» HOW TO COMPLETE THIS TASK:
Transcribe the listing below exactly, leaving nothing out.

» EXERCISE DATA:
+--
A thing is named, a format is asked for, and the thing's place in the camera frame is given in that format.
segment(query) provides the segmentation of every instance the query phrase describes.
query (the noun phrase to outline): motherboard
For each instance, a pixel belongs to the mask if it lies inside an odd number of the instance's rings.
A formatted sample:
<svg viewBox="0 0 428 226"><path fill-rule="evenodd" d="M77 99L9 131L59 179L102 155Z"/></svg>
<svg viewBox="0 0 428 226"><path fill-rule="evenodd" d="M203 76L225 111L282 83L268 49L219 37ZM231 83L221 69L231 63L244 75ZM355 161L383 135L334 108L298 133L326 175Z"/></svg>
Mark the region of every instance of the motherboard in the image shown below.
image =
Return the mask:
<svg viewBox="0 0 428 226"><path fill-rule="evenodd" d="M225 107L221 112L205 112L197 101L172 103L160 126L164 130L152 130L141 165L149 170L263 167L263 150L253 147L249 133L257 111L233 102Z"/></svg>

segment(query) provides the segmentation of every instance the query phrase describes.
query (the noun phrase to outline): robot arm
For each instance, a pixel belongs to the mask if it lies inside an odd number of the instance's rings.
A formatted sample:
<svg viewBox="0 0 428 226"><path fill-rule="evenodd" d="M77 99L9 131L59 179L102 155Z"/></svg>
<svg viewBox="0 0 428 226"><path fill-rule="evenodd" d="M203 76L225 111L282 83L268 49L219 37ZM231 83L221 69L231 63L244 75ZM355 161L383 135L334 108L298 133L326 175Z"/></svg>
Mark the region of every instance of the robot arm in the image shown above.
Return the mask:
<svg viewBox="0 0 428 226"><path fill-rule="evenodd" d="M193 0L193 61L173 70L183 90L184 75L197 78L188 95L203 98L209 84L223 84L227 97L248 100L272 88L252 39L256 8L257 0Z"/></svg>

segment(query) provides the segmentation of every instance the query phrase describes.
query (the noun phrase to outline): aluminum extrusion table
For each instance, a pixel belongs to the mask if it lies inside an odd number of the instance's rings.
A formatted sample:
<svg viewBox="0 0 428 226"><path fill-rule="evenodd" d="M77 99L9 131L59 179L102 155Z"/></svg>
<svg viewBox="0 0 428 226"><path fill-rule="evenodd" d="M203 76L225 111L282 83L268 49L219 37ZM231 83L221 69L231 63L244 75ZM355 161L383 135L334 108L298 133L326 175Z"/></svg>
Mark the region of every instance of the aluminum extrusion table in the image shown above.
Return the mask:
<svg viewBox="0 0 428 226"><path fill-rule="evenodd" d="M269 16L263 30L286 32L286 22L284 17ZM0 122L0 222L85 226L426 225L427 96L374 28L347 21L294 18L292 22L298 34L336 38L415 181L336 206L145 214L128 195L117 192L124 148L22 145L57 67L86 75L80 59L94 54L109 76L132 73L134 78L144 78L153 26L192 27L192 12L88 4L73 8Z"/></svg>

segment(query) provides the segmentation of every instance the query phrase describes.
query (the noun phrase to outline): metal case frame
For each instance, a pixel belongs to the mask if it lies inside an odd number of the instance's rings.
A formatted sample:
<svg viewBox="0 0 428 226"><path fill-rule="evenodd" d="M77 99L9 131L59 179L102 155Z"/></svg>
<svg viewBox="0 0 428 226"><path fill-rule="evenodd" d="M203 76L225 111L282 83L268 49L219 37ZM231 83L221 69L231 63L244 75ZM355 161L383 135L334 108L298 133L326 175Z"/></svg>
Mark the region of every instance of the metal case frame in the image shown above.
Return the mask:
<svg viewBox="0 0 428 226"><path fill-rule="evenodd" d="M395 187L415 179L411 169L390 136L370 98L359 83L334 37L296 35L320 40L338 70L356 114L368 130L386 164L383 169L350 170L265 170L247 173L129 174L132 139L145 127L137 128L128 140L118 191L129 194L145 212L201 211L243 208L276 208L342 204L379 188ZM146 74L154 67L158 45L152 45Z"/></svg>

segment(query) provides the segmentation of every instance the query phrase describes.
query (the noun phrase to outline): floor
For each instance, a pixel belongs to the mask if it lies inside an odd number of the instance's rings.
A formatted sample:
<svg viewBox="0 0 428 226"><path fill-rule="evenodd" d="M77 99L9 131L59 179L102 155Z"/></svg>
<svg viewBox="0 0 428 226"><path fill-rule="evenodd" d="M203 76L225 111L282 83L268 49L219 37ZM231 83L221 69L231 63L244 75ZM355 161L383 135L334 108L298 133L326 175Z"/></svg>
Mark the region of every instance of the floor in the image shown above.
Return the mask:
+--
» EXERCISE RESPONSE:
A thing is named, a format is asked for, and the thing's place in the camera frame is given in that format.
segment(query) provides the segmentation of every instance the query phrase describes.
query (the noun phrase to outline): motherboard
For each instance, a pixel belongs to the mask if it lies inside an odd number of the instance's rings.
A formatted sample:
<svg viewBox="0 0 428 226"><path fill-rule="evenodd" d="M77 99L9 131L59 179L102 155Z"/></svg>
<svg viewBox="0 0 428 226"><path fill-rule="evenodd" d="M203 76L225 111L282 83L268 49L219 37ZM231 83L221 69L231 63L244 75ZM355 161L383 135L334 108L298 133L326 175Z"/></svg>
Mark the region of every instance of the motherboard in the image shown below.
image =
Return the mask:
<svg viewBox="0 0 428 226"><path fill-rule="evenodd" d="M225 107L221 112L205 112L197 101L172 103L160 126L164 130L152 130L141 165L149 170L263 167L263 150L253 147L249 133L257 111L233 102Z"/></svg>

segment(query) provides the segmentation of every instance the query phrase describes.
query (the noun phrase to outline): robot arm
For each instance, a pixel belongs to the mask if it lies inside an odd number of the instance's rings.
A formatted sample:
<svg viewBox="0 0 428 226"><path fill-rule="evenodd" d="M77 99L9 131L59 179L102 155Z"/></svg>
<svg viewBox="0 0 428 226"><path fill-rule="evenodd" d="M203 76L225 111L282 83L268 49L219 37ZM231 83L221 69L231 63L244 75ZM355 161L383 135L334 108L298 133L326 175Z"/></svg>
Mark the region of every instance of the robot arm in the image shown above.
Return the mask:
<svg viewBox="0 0 428 226"><path fill-rule="evenodd" d="M193 0L193 61L173 70L183 90L184 75L197 78L188 95L203 98L209 84L223 84L227 97L248 100L272 88L252 39L256 8L257 0Z"/></svg>

segment(query) provides the segmentation of every instance the query phrase describes.
query (the noun phrase to outline): aluminum extrusion table
For each instance, a pixel belongs to the mask if it lies inside an odd number of the instance's rings.
A formatted sample:
<svg viewBox="0 0 428 226"><path fill-rule="evenodd" d="M77 99L9 131L59 179L102 155Z"/></svg>
<svg viewBox="0 0 428 226"><path fill-rule="evenodd" d="M203 76L225 111L282 83L268 49L219 37ZM231 83L221 69L231 63L244 75ZM355 161L383 135L334 108L298 133L326 175Z"/></svg>
Mark the region of every instance of the aluminum extrusion table in the image shown above.
Return the mask:
<svg viewBox="0 0 428 226"><path fill-rule="evenodd" d="M269 16L263 30L286 32L286 22L284 17ZM0 122L0 222L85 226L426 225L427 96L374 28L347 21L294 18L292 22L298 34L336 38L415 181L336 206L145 214L128 195L117 192L124 148L22 145L57 67L86 75L80 59L94 54L109 76L132 73L134 78L144 78L153 26L192 27L192 12L88 4L73 8Z"/></svg>

segment(query) provides the segmentation of every instance the query phrase describes.
query (the noun phrase to outline): metal case frame
For each instance, a pixel belongs to the mask if it lies inside an odd number of the instance's rings.
A formatted sample:
<svg viewBox="0 0 428 226"><path fill-rule="evenodd" d="M77 99L9 131L59 179L102 155Z"/></svg>
<svg viewBox="0 0 428 226"><path fill-rule="evenodd" d="M203 76L225 111L282 83L268 49L219 37ZM231 83L221 69L231 63L244 75ZM355 161L383 135L334 108L298 133L326 175Z"/></svg>
Mark the region of every instance of the metal case frame in the image shown above.
Return the mask:
<svg viewBox="0 0 428 226"><path fill-rule="evenodd" d="M395 187L415 179L411 169L390 136L370 98L359 83L334 37L296 35L320 40L338 70L356 114L368 130L386 164L383 169L350 170L265 170L247 173L129 174L132 139L145 127L137 128L128 140L118 191L129 194L145 212L201 211L243 208L276 208L342 204L379 188ZM146 74L154 67L158 45L152 45Z"/></svg>

segment(query) provides the segmentation of every instance the query phrase describes.
query (the noun phrase to outline): floor
For each instance, a pixel belongs to the mask if it lies inside an odd number of the instance's rings.
A formatted sample:
<svg viewBox="0 0 428 226"><path fill-rule="evenodd" d="M77 99L9 131L59 179L102 155Z"/></svg>
<svg viewBox="0 0 428 226"><path fill-rule="evenodd" d="M203 76L225 111L282 83L268 49L219 37ZM231 83L221 69L231 63L244 75ZM355 161L383 135L334 108L298 133L326 175Z"/></svg>
Mark the region of every instance of the floor in the image shown above.
Return the mask:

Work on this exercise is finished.